▶ **Exercise requirements**
Could you give the listing again exactly, without its pictures?

▶ **Records for the task**
§

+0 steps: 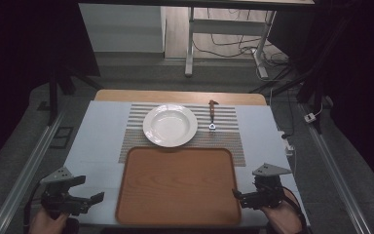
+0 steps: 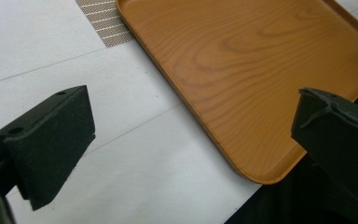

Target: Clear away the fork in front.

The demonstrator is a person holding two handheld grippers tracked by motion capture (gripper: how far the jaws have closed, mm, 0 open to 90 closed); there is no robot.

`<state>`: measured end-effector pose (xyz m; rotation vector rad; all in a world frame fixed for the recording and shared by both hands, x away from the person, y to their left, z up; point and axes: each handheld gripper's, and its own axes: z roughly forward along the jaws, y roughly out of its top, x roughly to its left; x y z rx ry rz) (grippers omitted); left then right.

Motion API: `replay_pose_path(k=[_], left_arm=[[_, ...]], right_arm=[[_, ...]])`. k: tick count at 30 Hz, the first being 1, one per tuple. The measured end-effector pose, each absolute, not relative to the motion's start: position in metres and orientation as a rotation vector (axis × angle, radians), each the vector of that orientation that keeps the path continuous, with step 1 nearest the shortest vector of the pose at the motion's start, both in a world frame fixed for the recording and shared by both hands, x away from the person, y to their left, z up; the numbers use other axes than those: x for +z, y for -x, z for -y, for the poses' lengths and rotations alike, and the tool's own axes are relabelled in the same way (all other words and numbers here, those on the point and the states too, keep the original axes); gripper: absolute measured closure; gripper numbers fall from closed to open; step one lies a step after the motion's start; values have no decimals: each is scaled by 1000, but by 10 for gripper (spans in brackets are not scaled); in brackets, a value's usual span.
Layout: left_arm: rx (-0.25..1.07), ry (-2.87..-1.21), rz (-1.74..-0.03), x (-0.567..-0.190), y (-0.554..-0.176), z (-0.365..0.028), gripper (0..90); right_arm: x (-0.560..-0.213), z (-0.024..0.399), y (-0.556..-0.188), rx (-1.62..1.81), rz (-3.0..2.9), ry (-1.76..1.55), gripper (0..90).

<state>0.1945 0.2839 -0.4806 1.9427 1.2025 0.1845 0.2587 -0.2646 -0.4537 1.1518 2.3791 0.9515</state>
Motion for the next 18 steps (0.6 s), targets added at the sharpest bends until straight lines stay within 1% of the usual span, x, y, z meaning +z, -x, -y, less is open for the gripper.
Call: replay_pose_path(k=[18], left_arm=[[181, -1939, -1212, -481, -195, -284, 0]], right_arm=[[-459, 232, -263, 801, -2445, -958, 0]])
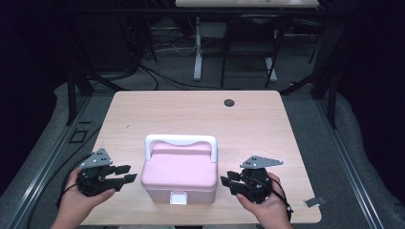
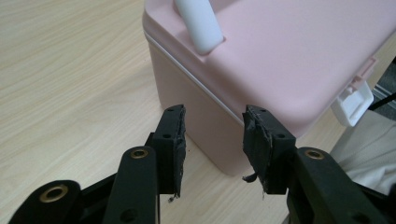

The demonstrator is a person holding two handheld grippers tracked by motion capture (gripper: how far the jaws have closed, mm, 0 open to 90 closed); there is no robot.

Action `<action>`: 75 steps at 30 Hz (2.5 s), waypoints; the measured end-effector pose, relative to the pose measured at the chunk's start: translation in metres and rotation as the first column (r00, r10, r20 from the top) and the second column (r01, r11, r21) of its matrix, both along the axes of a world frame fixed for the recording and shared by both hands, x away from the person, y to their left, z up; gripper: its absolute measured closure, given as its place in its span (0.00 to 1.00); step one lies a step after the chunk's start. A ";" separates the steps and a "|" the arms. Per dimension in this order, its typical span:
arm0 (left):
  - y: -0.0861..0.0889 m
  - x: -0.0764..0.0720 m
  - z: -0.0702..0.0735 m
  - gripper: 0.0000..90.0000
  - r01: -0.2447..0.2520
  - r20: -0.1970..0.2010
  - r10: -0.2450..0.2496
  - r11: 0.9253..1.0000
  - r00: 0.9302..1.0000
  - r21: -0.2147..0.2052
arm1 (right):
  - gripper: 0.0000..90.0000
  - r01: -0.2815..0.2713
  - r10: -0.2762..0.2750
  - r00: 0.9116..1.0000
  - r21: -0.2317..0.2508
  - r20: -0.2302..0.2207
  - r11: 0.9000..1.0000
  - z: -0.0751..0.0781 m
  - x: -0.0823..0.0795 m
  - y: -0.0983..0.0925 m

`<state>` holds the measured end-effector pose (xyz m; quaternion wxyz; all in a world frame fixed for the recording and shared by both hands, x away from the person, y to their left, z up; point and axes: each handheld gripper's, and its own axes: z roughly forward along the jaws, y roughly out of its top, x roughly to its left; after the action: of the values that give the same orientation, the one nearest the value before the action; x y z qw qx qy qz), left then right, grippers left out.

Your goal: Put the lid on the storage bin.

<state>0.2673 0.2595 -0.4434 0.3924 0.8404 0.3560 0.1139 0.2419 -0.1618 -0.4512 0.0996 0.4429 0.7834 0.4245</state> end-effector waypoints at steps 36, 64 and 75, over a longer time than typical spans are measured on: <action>0.038 0.041 -0.057 0.62 -0.210 -0.054 0.206 0.973 0.977 -0.093 | 0.65 0.201 -0.201 0.979 0.010 0.040 0.980 -0.041 0.040 -0.042; 0.036 0.039 -0.098 0.60 -0.214 -0.041 0.213 0.976 0.976 -0.042 | 0.63 0.230 -0.229 0.972 -0.013 0.050 0.973 -0.087 0.042 -0.046; 0.037 0.041 -0.106 0.57 -0.236 -0.066 0.234 0.971 0.970 -0.031 | 0.61 0.192 -0.190 0.980 -0.033 0.057 0.981 -0.093 0.042 -0.037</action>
<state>0.3079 0.2964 -0.5496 0.3811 0.7877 0.4673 0.1265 0.2842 -0.1983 -0.5444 0.1695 0.5026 0.7423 0.4095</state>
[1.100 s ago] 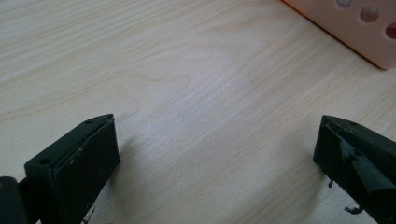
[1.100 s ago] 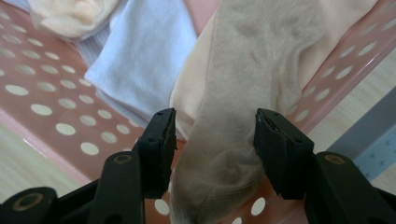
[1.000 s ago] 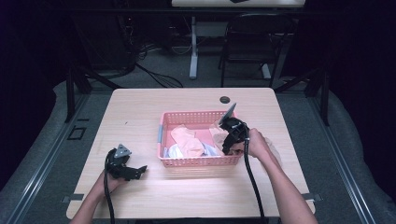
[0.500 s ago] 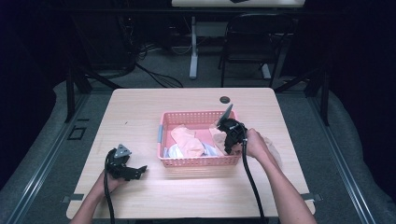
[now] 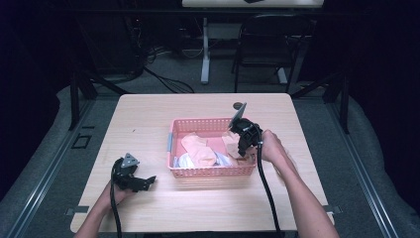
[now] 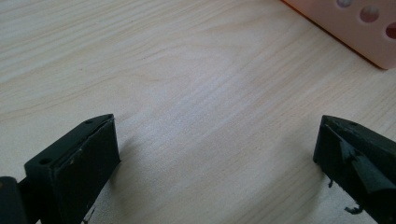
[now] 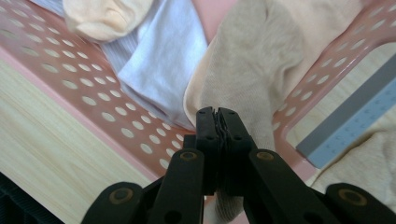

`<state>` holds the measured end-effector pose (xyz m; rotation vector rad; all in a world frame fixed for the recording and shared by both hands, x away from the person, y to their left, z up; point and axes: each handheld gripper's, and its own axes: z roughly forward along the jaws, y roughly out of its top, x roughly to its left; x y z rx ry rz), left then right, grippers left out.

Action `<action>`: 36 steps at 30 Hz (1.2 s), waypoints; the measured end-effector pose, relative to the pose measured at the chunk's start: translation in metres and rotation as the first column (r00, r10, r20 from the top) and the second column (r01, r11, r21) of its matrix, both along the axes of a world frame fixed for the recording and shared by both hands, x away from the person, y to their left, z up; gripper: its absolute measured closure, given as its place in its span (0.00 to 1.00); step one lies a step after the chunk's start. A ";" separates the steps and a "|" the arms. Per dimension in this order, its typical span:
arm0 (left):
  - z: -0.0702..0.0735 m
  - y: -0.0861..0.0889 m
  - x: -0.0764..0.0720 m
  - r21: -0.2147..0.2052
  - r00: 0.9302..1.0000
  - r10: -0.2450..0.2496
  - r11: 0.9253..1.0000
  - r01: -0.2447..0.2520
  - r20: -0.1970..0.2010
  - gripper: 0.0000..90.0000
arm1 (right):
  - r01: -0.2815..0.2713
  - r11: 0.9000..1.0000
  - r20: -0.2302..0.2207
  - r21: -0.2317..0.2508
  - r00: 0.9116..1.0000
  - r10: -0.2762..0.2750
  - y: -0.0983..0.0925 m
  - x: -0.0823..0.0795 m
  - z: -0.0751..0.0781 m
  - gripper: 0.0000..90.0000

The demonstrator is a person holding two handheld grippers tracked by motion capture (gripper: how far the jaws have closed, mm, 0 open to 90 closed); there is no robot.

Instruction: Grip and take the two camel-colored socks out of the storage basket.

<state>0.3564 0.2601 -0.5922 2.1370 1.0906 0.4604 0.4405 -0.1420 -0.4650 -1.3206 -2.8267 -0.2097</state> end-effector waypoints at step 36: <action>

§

▶ **Written answer**
+0 steps: 
+0 steps: 

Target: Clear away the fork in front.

The demonstrator is a person holding two handheld grippers tracked by motion capture (gripper: how far the jaws have closed, mm, 0 open to 90 closed); there is no robot.

`<state>`: measured end-effector pose (xyz m; rotation vector rad; all in a world frame fixed for the recording and shared by both hands, x away from the person, y to their left, z up; point and axes: each handheld gripper's, and its own axes: z roughly forward along the jaws, y roughly out of its top, x roughly to its left; x y z rx ry rz) (grippers omitted); left then right.

Motion API: `replay_pose_path(k=[_], left_arm=[[_, ...]], right_arm=[[_, ...]])`. k: tick count at 30 Hz, the first being 1, one per tuple. The measured end-effector pose, each absolute, not relative to the motion's start: position in metres and orientation as a rotation vector (axis × angle, radians), each the vector of that orientation that keeps the path continuous, with step 1 nearest the shortest vector of the pose at the motion's start, both in a world frame fixed for the recording and shared by both hands, x away from the person, y to their left, z up; the numbers use other axes than those: x for +z, y for -x, z for -y, for the poses' lengths and rotations alike, and the tool's own axes are relabelled in the same way (all other words and numbers here, those on the point and the states too, keep the original axes); gripper: absolute measured closure; gripper numbers fall from closed to open; step one lies a step after the motion's start; values have no decimals: each is scaled by 1000, but by 10 for gripper (spans in brackets are not scaled); in brackets, a value's usual span.
Layout: left_arm: rx (-0.25..1.07), ry (-2.87..-1.21), rz (-1.74..-0.03), x (-0.567..-0.190), y (-0.554..-0.176), z (-0.365..0.028), gripper (0..90); right_arm: x (-0.560..-0.213), z (-0.024..0.399), y (-0.556..-0.188), rx (-1.62..1.81), rz (-3.0..2.9), ry (-1.76..1.55), gripper (0..90).

<state>0.1945 0.2839 -0.4806 1.9427 1.2025 0.1845 0.2587 -0.2646 -0.4537 1.1518 2.3791 0.9515</state>
Motion for the next 18 steps (0.6 s), targets added at the sharpest bends until straight lines stay within 1% of the usual span, x, y, z meaning +z, -x, -y, less is open for the gripper.
Call: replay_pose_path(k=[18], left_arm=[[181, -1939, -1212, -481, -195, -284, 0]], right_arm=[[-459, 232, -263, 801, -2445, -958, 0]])

The demonstrator is a person holding two handheld grippers tracked by motion capture (gripper: how far the jaws have closed, mm, 0 open to 90 closed); there is no robot.

Action `<action>`: 75 steps at 30 Hz (2.5 s), waypoints; the measured end-effector pose, relative to the pose measured at the chunk's start: translation in metres and rotation as the first column (r00, r10, r20 from the top) and the second column (r01, r11, r21) of its matrix, both along the axes of a world frame fixed for the recording and shared by both hands, x away from the person, y to their left, z up; gripper: its absolute measured closure, given as its place in its span (0.00 to 1.00); step one lies a step after the chunk's start. A ";" separates the steps and a "|" the arms. Per dimension in this order, its typical span:
arm0 (left):
  - y: -0.0861..0.0889 m
  - x: -0.0764..0.0720 m
  - z: -0.0702..0.0735 m
  - gripper: 0.0000..90.0000
  - r01: -0.2447..0.2520
  - r20: -0.1970..0.2010
  - r10: -0.2450..0.2496
  - r11: 0.9253..1.0000
  - r00: 0.9302..1.0000
  - r21: -0.2147..0.2052
arm1 (right):
  - gripper: 0.0000..90.0000
  - r01: -0.2815..0.2713
  - r10: -0.2762..0.2750
  - r00: 0.9116..1.0000
  - r21: -0.2317..0.2508
  - r20: -0.2302..0.2207
  - r11: 0.9000..1.0000
  - z: -0.0751..0.0781 m
  - x: -0.0823..0.0795 m
  - y: -0.0983..0.0925 m

`<state>` holds the measured end-effector pose (xyz m; quaternion wxyz; all in a world frame fixed for the recording and shared by both hands, x away from the person, y to their left, z up; point and axes: each handheld gripper's, and its own axes: z roughly forward along the jaws, y roughly out of its top, x roughly to its left; after the action: of the values that give the same orientation, the one nearest the value before the action; x y z qw qx qy qz), left then right, grippers left out.

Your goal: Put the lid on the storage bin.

<state>0.2673 0.2595 -0.4434 0.3924 0.8404 0.3560 0.1139 0.2419 -0.1618 -0.4512 0.0996 0.4429 0.7834 0.4245</state> end-effector waypoints at steps 36, 64 and 75, over a longer time than typical spans are measured on: <action>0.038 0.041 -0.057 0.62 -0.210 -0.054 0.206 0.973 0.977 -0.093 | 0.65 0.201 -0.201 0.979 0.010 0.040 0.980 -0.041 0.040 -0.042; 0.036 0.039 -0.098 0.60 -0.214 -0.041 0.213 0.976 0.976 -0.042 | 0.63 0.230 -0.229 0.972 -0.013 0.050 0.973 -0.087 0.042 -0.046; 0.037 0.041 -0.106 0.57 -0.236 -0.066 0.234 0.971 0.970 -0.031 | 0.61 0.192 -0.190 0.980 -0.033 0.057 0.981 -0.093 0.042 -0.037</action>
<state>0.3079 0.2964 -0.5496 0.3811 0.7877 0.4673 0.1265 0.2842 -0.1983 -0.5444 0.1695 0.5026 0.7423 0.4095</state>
[1.100 s ago] 
[1.100 s ago] 
[1.000 s ago] 
[0.500 s ago] 
[now] 
[now] 
[now] 

`<state>` holds the measured end-effector pose (xyz m; rotation vector rad; all in a world frame fixed for the recording and shared by both hands, x away from the person, y to their left, z up; point and axes: each handheld gripper's, and its own axes: z roughly forward along the jaws, y roughly out of its top, x roughly to its left; x y z rx ry rz), left then right, grippers left out.

Action `<action>`: 36 steps at 30 Hz (1.2 s), waypoints; the measured end-effector pose, relative to the pose measured at the chunk's start: translation in metres and rotation as the first column (r00, r10, r20 from the top) and the second column (r01, r11, r21) of its matrix, both along the axes of a world frame fixed for the recording and shared by both hands, x away from the person, y to their left, z up; gripper: its absolute measured closure, given as its place in its span (0.00 to 1.00); step one lies a step after the chunk's start. A ";" separates the steps and a "|" the arms. Per dimension in this order, its typical span:
arm0 (left):
  - z: -0.0702..0.0735 m
  - y: -0.0861..0.0889 m
  - x: -0.0764..0.0720 m
  - r21: -0.2147..0.2052
  - r00: 0.9302..1.0000
  - r10: -0.2450..0.2496
  - r11: 0.9253..1.0000
  - r01: -0.2447..0.2520
  - r20: -0.1970..0.2010
  - gripper: 0.0000..90.0000
arm1 (right):
  - r01: -0.2815..0.2713
  - r11: 0.9000..1.0000
  - r20: -0.2302..0.2207
  - r21: -0.2317..0.2508
  - r00: 0.9116..1.0000
  - r10: -0.2762..0.2750
  - y: -0.0983..0.0925 m
  - x: -0.0823..0.0795 m
  - z: -0.0751..0.0781 m
  - gripper: 0.0000..90.0000

The demonstrator is a person holding two handheld grippers tracked by motion capture (gripper: how far the jaws have closed, mm, 0 open to 90 closed); there is no robot.

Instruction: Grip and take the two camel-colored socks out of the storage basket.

<state>0.3564 0.2601 -0.5922 2.1370 1.0906 0.4604 0.4405 -0.1420 -0.4650 -1.3206 -2.8267 -0.2097</state> end-effector waypoints at step 36: <action>

The complete output has now been given.